**EXERCISE DETAILS**
Below is a block of entries; repeat exactly the lines starting at the line that contains "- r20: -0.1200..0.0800" and ending at the line that contains "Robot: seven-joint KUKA", both included.

(Records from a collection)
--- START ---

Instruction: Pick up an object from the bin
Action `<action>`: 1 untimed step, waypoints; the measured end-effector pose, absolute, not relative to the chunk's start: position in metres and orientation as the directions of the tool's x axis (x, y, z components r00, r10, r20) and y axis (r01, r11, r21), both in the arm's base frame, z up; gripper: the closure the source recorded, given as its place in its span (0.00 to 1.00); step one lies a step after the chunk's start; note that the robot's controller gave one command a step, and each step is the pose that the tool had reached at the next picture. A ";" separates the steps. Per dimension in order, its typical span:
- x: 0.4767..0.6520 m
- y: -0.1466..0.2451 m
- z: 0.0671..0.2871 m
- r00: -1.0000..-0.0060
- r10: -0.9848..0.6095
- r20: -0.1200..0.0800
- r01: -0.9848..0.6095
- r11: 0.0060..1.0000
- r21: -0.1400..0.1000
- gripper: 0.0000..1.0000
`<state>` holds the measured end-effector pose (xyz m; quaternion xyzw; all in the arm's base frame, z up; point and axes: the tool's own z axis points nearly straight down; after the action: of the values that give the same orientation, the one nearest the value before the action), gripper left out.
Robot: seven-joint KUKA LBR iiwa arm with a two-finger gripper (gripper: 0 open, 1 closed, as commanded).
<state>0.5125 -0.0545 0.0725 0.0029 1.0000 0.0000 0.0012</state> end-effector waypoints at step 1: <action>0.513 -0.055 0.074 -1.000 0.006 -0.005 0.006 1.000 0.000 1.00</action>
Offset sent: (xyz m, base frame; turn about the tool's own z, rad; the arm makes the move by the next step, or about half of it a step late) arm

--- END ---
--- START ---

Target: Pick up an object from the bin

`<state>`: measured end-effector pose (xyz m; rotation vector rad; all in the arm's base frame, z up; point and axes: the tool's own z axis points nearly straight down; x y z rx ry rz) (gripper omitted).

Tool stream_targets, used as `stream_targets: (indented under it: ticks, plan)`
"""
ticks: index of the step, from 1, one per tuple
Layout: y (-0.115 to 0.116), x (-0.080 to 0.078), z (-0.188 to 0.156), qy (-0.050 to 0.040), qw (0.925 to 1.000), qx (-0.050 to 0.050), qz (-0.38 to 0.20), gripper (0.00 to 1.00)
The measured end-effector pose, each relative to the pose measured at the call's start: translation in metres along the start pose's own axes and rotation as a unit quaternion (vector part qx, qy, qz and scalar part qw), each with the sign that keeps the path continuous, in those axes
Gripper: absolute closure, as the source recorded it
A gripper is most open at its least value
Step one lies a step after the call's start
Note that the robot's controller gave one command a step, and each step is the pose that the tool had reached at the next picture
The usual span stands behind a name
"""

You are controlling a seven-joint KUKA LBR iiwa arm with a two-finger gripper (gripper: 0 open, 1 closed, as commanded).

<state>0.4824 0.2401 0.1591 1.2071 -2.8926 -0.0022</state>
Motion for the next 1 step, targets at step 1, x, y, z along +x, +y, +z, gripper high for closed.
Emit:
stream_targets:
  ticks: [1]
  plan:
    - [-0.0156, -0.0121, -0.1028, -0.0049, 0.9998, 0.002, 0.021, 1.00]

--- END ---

**EXERCISE SOLUTION**
- r20: -0.1200..0.0800
- r01: -0.9848..0.6095
- r11: 0.0060..1.0000
- r21: -0.1400..0.1000
- gripper: 0.0000..1.0000
`<state>` holds the measured end-effector pose (xyz m; quaternion xyzw; all in the arm's base frame, z up; point and axes: the tool's own z axis points nearly straight down; after the action: of the values that give the same orientation, the one nearest the value before the action), gripper left out.
Robot: seven-joint KUKA LBR iiwa arm with a two-finger gripper (gripper: 0 open, 1 closed, as commanded).

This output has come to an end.